Tutti i simboli dell'incoronazione

Marco Ubezio

La Corona di Sant’Edoardo, l'inno di Handel, le vesti cerimoniali e l’unzione del sovrano, celata agli occhi indiscreti delle telecamere

Alla vigilia dell’Incoronazione di Carlo III, il sito della BBC ha dato come notizia d’apertura la comunicazione dell’Oms in cui si dichiarava cessata l’emergenza mondiale del coronavirus. Curiosi intrecci di omonimie a parte, per una parabola che si chiude, un’altra raggiunge il momento in cui la forma diviene sostanza, perché il titolare dell’unica vera monarchia sopravvissuta al mondo deve, almeno, mostrare di credere davvero nella propria investitura divina.

    

Non è un caso che il momento topico della cerimonia tra le volte dell’Abbazia di Westminster, l’unzione del sovrano con il sacro crisma, è stata celata agli occhi indiscreti delle telecamere.
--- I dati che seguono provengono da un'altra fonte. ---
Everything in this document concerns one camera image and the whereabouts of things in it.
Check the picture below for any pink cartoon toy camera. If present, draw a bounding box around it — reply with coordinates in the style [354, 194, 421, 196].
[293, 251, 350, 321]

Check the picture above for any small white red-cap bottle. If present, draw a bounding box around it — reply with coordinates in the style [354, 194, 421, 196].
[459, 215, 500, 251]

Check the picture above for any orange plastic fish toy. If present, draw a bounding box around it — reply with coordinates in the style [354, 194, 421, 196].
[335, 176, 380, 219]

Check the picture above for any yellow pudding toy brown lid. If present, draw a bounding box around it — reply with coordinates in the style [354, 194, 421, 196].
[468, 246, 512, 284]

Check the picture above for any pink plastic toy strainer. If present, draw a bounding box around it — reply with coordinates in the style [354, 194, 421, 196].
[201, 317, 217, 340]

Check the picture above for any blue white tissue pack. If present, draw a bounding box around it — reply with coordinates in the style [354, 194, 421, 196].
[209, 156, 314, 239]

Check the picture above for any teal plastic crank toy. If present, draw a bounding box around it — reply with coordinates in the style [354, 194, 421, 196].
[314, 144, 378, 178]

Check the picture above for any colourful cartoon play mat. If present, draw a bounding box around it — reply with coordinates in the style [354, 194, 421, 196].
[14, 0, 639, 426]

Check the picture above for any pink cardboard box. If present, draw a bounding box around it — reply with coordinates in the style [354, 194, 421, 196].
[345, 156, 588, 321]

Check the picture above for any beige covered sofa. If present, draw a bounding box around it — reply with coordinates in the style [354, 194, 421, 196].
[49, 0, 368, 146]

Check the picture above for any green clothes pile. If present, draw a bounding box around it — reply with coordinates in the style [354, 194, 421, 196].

E così la scena in cui l’Arcivescovo di Canterbury ha unto la testa, il petto e le mani di Re Carlo III, si è svolta dietro uno schermo di tessuto riccamente decorato con filo d’oro che riproduceva un grande albero dove le foglie altro non erano che i paesi del Commonwealth. Ed è stato questo il momento in cui il sovrano che, anche quale capo della Chiesa anglicana è tenuto a credere alla legittimazione divina della sua chiamata, ha ricevuto il mandato da Dio a governare il Regno Unito e gli altri suoi reami sparsi per i quattro angoli del mondo, perché l’Impero sarà anche defunto da decenni ma Carlo III è ancora sul trono di 15 paesi, dall’Australia alla Giamaica, anche se quest’ultima cova da tempo aspirazioni repubblicane.

  

La Corona di Sant’Edoardo sulla testa e gli altri simboli del potere reale (scettro, globo crucifero, anello e persino speroni) saranno anche carichi di diamanti e pietre preziosi ma sono, in fondo, solo simboli non rivestendo alcuna rilevanza sacrale mentre la solennità del momento dell’unzione è stata rimarcata, come avviene da tre secoli, dalle solenni note dell’inno di Handel che porta il nome di Zadok, il primo sommo sacerdote del Tempio di Salomone, ovvero colui che aveva unto l’omonimo sovrano d’Israele.

    

Curioso notare come Carlo III, che ha snellito il rito dell’Incoronazione abolendo, tra l’altro, l’antica usanza della lunga sequenza degli omaggi al nuovo sovrano da parte dei pari del Regno, prevedendo il giuramento di fedeltà da parte del solo principe di Galles, abbia invece voluto preservare intatti tutti i simboli ancestrali di questa cerimonia, praticamente intoccati da quasi mille anni. Recuperando anche le sontuose vesti cerimoniali appartenute ai suoi predecessori sul trono e seguendo la stessa linea di sua madre di impedire alle telecamere il rito dell’unzione. Scelta che appariva scontata negli anni ’50 ma che scontata non pare affatto oggi, in un’opinione pubblica assetata di simboli in cui cercare rifugio.

  

I maligni potranno pensare che l’eliminazione del giuramento dei pari del Regno abbia anche impedito un incontro troppo ravvicinato tra Re Carlo e il figlio riparato nelle Americhe che, nella qualità di duca di Sussex quel gesto avrebbe dovuto compiere. Ma si sa sono solo malelingue, immediatamente messe a tacere dalla decisione di inserire una sorta di giuramento collettivo della nazione, formula che hanno pronunciato tutti i presenti a Westminster ma che il programma della cerimonia inviata a ripetere in ogni angolo del Regno in cui ci fosse qualcuno disponibile a farlo.

 

E, infatti, quel giuramento popolare l’abbiamo sentito ripetuto dalle signore accampate con la tenda lungo il Mall che, anche nelle bandiere che portano sulle spalle con malcelato orgoglio, dimostrano che questo paese impoverito e insicuro a quei vecchi e polverosi riti crede ancora. Con la stessa pervicacia di chi non ha smesso di credere nelle favole.